Is it possible to elegantly create a range over a binary heap?
Gary Willoughby via Digitalmars-d-learn
digitalmars-d-learn at puremagic.com
Mon Dec 28 11:29:25 PST 2015
On Monday, 28 December 2015 at 14:05:42 UTC, Ivan Kazmenko wrote:
> 1. You can find maximum, then second maximum, then third
> maximum and so on - each in constant memory and linear time.
> So, if performance is somehow not an issue, there is a way to
> do it @nogc but in N^2 operations.
That's perhaps too much of a performance hit.
> 2. If you output the whole array anyway, you may sort the array
> in place. A sorted array obeys the heap property, so
> subsequent heap operations will still work.

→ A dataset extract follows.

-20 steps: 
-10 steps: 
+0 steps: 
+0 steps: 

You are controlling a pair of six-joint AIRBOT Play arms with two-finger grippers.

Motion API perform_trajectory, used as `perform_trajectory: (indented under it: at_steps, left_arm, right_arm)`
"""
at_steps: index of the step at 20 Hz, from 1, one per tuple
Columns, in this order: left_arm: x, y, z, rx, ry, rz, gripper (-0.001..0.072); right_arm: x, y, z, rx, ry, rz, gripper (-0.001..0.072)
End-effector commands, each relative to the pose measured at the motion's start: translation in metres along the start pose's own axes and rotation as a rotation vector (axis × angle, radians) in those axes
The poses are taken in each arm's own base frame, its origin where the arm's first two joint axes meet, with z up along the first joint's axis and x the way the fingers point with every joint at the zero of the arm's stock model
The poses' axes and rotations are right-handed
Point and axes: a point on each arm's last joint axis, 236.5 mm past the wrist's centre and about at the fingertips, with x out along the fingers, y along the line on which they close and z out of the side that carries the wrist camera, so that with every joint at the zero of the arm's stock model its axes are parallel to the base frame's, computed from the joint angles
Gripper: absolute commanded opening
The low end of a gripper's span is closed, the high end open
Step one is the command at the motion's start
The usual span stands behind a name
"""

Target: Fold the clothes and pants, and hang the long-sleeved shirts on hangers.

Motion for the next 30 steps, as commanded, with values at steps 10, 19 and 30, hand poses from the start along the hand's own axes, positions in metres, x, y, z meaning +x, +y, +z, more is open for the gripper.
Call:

That's actually a good idea. Sort it first, and it should still
be balanced and correct. Then iteration is easy!
> 3. The tricky part is when we want to support parallel
> iteration over the same heap. If we look closely at one
> iteration of heapsort algorithm, it will perhaps become clear
> how to output values so that the array is a heap between any
> two consecutive output operations. At the very least, our heap
> struct over the array can just track which part of the array is
> already sorted, and work with it separately.
>
> 4. Reading and modifying the heap in parallel at the same time
> does not look possible anyway, so this is as far as we can get.
I'll have to test parallel iteration.